Disaster Averted, But at What Cost?

In a scene reminiscent of the Cuban Missile Crisis, moderate Republicans and pro-corporate Democrats came together at the eleventh hour last night to reach a compromise averting “nuclear option catastrophe” in the Senate. On the surface it would appear that the 14 Senators, seven Republicans and seven Democrats, have done the wise thing by throwing out partisan politics in favor of a compromise that will keep the minority-rights rules of the Senate in tact. But is the deal really all it is cracked up to be?

Immediately after the deal was struck the Democratic leadership proclaimed victory. It is undeniable that maintaining the ability of a minority party to filibuster is something that sets our Democracy apart from totalitarian rule. Had the radical right wing of the Republican party got their way it would have been tantamount to strict one party rule, which is simply intolerable in these United States of America. Unfortunately, in order to make the deal happen the seven Democrats agreed not to filibuster three of the five judicial nominees President Bush had returned to the Senate for a vote.

One of these nominees, Priscilla R. Owen, is simply a bad choice for the American people. Owen, who prior to her election was a extreme right-wing Federalist Society lawyer, began her judicial career by winning a seat as the most right wing of the ultra-conservative Texas Supreme Court with the help of her paid campaign consultant Karl Rove. Once on the court Owen was cited repeatedly by then Texas Supreme Court justice (and current Attorney General) Alberto Gonzales as attempting to rewrite law instead of interpret it. The National Council of Jewish Women, who opposes Owen’s nomination, said this about her;

In six different cases, she voted to deny a teenaged girl permission to forego parental notification prior to seeking an abortion. In one such case, she objected strenuously to the majority’s effort to expedite such a case, even though a timely decision meant the minor could undergo a simpler abortion procedure than if the decision were delayed. Her objections were cited by then-fellow conservative Texas Supreme Court justice Alberto Gonzales as “an unconscionable act of judicial activism.”

Even more alarming is her tendency to side with big business donors over individuals in cases that come before her. PHXnews has a great piece that breaks down her record that I will quote here;

THE CORPORATE CONNECTION: There has been a good deal of coverage of Owen’s anti-choice stance but her pro-business leanings may be as bad. In 2003, the Austin-American Statesman declared that Owen could “usually be counted upon in any important case that pitted an individual or group of individuals against business interests to side with business.” Furthermore, she had a questionably ethical tendency to take “campaign contributions from law firms and corporations and then, without recusing herself, [rule] in their favor when their cases came before her.” Owen’s rulings are considered so business-friendly and tainted that a member of the National Employment Lawyers Association once quipped, “In my more cynical moments, I suggest that, just as sports stadiums are now named after corporations, judicial seats are soon to follow. In that vein, I believe that Justice Owen could well fill the Exxon/Mobil or Wal-Mart seat on the Fifth Circuit.”

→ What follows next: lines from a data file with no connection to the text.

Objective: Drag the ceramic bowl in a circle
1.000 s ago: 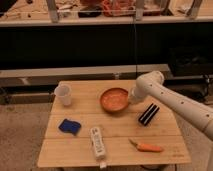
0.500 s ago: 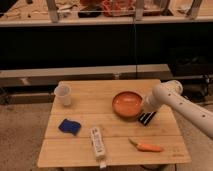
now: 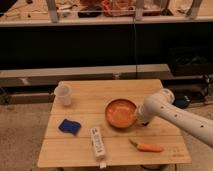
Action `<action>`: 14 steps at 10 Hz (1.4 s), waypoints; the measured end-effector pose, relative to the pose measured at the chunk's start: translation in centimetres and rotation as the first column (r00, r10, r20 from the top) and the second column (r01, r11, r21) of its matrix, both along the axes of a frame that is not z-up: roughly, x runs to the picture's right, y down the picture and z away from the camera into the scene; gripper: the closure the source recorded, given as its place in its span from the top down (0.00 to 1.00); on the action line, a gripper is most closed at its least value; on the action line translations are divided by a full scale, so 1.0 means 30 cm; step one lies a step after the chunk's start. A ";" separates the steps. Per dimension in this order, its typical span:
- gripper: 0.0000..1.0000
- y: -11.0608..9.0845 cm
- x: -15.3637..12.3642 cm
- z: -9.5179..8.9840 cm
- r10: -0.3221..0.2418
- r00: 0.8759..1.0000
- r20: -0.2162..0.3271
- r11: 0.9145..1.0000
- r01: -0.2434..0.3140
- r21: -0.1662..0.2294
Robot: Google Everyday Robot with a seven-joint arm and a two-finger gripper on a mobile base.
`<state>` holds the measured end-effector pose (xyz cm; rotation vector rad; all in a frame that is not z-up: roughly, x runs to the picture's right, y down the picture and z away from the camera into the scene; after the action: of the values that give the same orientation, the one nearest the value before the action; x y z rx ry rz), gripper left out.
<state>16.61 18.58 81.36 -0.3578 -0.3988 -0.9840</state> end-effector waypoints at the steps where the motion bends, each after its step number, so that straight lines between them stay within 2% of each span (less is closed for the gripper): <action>1: 0.04 0.000 -0.074 -0.010 -0.038 0.999 0.016 0.999 0.038 0.009; 4: 0.04 -0.044 -0.197 0.000 -0.108 0.993 0.052 0.994 0.106 0.035; 5: 0.04 -0.097 -0.236 0.029 -0.129 0.990 0.063 0.991 0.126 0.048; 7: 0.04 -0.169 -0.242 0.081 -0.133 0.989 0.067 0.990 0.129 0.059; 9: 0.04 -0.278 -0.197 0.172 -0.113 0.992 0.057 0.991 0.109 0.076; 11: 0.04 -0.332 -0.117 0.223 -0.074 0.996 0.042 0.995 0.071 0.074; 14: 0.04 -0.327 0.075 0.245 0.019 1.000 0.001 0.998 -0.019 0.056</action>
<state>18.87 8.78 88.72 -0.3029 -0.3733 -0.9744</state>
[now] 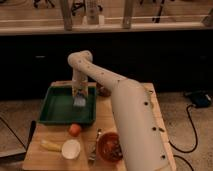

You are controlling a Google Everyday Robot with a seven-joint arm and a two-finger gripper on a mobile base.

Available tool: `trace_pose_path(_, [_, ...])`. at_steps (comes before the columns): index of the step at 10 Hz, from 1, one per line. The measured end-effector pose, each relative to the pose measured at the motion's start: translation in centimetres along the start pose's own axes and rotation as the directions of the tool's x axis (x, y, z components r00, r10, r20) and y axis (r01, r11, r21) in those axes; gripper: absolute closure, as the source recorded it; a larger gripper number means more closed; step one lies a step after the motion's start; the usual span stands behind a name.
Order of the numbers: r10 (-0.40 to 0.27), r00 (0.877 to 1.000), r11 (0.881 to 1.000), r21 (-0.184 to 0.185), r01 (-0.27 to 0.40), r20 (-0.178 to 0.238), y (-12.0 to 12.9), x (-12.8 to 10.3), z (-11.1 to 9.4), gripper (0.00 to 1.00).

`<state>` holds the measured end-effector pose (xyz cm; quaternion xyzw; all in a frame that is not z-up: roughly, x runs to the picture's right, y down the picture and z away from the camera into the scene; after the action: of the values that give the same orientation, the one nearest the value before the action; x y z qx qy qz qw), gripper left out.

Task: Place sponge in tray

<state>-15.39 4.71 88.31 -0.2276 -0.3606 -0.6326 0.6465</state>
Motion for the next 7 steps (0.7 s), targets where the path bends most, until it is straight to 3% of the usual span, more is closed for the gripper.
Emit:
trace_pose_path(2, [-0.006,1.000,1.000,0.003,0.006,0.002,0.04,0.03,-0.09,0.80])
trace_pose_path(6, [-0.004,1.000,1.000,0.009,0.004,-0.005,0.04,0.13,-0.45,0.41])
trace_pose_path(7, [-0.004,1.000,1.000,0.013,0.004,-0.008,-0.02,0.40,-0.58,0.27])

THE ENRON AND HALLIBURTON CASES: Two notable past corporate-friendly cases ruled on by Owen involve very publicly known corporations: Halliburton and Enron. Both of which had donated to Owen’s judicial campaign. In the case of Sanchez v. Halliburton, a Halliburton field worker “won a $2.6 million verdict after the jury found that a company supervisor had framed him to test positive for cocaine.” After an appeals court ruling overturned the verdict, Sanchez tried to bring the case to the Texas Supreme Court. In the months during which the case was before the Court, Halliburton made its only campaign donations to Texas Supreme Court justices that year, giving thousands of dollars to three justices: Priscilla Owen, Nathan Hect, and Alberto Gonzales.

Result: the court declined to hear the case and the ruling overturning Sanchez’s case stood. In Enron Corp. v. Spring Independent School District, Owen “authored the opinion for a unanimous court [decision] that saved Enron $225,000 and resulted in lost revenue for the school district.” It’s called bribery.

In short, in their effort to avoid nuclear catastrophe, Senate moderates have agreed to give a lifetime appointment to this highly flawed Federalist Judge. Their actions may have saved the Senate from a rules change and kept the country from immediately becoming a one party state, but the compromise is dubious at best and poses a serious threat to the rights of individual U.S. citizens. Is that the best they could do?